Wie vor einem Todesurteil schloss Summer kurz die Augen, in denen Angst und Sorge, aber auch Verbitterung und Stolz zu lesen waren und verbarg das durchdringende Graugrün unter einem Schleier dichter, tiefschwarzer Wimpern.
„Mike.“, sagte sie leise, als sie die Augen wieder öffnete und in ihrem Gesicht war keinerlei Anflug einer Gefühlsregung mehr zu lesen. Er hatte ihr deutlich gezeigt, dass er kein Interesse daran hatte, länger mit ihr befreundet zu sein. Er hatte ihre Freundschaft durch einen unbedeutenden Kuss aufs Spiel gesetzt und sie nicht mehr zurückgefordert, als er die Chance dazu gehabt hatte. Und so blieb Summer nichts weiter übrig, als ihn zu ignorieren, um sich selbst zu retten.

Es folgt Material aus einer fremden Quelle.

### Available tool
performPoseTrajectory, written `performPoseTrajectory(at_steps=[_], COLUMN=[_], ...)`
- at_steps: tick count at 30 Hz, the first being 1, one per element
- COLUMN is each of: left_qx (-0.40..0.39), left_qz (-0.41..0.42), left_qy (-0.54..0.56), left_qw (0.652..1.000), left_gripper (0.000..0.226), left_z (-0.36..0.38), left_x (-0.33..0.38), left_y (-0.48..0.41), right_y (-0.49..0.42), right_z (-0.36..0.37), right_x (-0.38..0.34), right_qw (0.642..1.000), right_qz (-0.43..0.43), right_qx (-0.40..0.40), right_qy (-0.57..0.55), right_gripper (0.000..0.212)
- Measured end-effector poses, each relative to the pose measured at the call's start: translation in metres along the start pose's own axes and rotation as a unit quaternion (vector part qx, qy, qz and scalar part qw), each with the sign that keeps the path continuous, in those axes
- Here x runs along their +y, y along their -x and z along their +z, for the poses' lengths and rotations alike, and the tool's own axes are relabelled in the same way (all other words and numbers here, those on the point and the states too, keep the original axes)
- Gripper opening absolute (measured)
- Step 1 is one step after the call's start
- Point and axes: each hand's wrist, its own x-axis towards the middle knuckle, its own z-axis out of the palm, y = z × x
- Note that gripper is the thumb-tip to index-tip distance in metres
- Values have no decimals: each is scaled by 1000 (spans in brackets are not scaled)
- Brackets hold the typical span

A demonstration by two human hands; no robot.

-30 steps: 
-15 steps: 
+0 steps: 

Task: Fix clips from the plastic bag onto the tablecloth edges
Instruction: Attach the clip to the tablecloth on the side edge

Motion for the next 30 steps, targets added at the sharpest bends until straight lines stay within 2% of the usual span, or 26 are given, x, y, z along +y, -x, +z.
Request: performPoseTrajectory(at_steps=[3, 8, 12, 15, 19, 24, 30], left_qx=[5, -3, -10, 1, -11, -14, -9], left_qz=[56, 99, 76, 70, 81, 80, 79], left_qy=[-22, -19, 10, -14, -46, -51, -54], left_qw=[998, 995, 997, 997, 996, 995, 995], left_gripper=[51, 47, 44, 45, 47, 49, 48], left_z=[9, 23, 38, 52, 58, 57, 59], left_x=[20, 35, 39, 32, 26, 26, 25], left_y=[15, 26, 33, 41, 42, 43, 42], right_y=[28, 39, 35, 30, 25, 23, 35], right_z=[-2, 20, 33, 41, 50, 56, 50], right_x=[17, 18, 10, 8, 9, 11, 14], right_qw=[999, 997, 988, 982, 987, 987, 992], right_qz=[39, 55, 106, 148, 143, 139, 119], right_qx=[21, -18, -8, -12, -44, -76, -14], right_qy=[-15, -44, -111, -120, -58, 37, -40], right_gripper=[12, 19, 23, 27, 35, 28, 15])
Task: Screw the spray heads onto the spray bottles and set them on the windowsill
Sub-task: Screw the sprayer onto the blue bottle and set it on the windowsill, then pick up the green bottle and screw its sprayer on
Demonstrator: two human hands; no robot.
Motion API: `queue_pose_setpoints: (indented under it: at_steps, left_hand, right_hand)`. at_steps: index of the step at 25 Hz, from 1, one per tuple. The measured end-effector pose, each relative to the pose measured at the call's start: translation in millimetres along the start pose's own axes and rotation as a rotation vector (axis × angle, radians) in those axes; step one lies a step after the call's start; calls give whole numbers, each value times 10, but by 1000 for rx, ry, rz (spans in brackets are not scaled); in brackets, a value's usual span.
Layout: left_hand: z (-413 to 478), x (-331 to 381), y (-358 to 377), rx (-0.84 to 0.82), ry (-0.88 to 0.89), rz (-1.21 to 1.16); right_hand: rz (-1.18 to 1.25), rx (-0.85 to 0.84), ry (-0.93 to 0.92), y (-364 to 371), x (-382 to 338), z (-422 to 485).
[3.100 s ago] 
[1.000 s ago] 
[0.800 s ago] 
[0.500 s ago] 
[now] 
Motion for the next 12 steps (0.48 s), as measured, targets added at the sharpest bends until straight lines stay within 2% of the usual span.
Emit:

Doch als sie ihren Blick auf ihn richtete, blickte sie auf einen Punkt dicht über seiner rechten Schulter, da sie nicht fähig war, seinen anklagenden Blick zu ertragen. Sie konnte den getroffenen Ausdruck in seinem wunderschönen, kantigen Gesicht, das umrahmt war von blondem Haar und in dem sich die stechenden, blauen Augen stark abhoben, nicht ertragen.
Nicht diesen Ausdruck in dem Gesicht des einzigen Menschen, der ihr, abgesehen von ihrem Zwilling Noel, jemals etwas bedeutet hatte.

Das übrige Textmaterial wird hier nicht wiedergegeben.